→ **DIRECTIONS FOR THIS TASK**: Repeat the listing below word for word, stopping after the line that contains "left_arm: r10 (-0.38".

→ **DATA BLOCK**:

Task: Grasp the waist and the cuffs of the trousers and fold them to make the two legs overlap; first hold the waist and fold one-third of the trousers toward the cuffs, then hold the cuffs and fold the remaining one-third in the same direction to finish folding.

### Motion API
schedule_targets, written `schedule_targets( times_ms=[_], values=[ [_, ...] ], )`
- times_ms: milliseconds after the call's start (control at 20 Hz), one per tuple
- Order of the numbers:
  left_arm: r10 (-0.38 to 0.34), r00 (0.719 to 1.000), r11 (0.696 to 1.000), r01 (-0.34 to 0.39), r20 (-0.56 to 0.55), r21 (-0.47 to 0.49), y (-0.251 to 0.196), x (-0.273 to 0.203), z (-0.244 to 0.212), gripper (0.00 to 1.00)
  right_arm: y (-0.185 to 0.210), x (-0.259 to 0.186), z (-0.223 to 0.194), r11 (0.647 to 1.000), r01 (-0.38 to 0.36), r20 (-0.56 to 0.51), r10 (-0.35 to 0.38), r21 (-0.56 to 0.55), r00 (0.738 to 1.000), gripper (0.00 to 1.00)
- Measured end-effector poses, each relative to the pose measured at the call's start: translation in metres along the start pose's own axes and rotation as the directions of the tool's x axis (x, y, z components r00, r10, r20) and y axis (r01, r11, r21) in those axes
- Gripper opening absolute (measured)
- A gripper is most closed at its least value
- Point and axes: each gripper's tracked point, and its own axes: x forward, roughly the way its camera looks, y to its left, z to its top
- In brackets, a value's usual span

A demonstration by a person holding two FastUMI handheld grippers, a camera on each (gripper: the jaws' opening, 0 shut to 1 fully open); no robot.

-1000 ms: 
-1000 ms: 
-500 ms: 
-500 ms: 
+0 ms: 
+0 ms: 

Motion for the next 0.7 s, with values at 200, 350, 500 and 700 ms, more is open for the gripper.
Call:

→ **EXERCISE SOLUTION**:
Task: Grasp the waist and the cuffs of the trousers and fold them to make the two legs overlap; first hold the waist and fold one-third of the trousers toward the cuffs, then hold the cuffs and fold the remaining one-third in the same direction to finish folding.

### Motion API
schedule_targets, written `schedule_targets( times_ms=[_], values=[ [_, ...] ], )`
- times_ms: milliseconds after the call's start (control at 20 Hz), one per tuple
- Order of the numbers:
  left_arm: r10 (-0.38 to 0.34), r00 (0.719 to 1.000), r11 (0.696 to 1.000), r01 (-0.34 to 0.39), r20 (-0.56 to 0.55), r21 (-0.47 to 0.49), y (-0.251 to 0.196), x (-0.273 to 0.203), z (-0.244 to 0.212), gripper (0.00 to 1.00)

A complete answer has now been given to the exercise.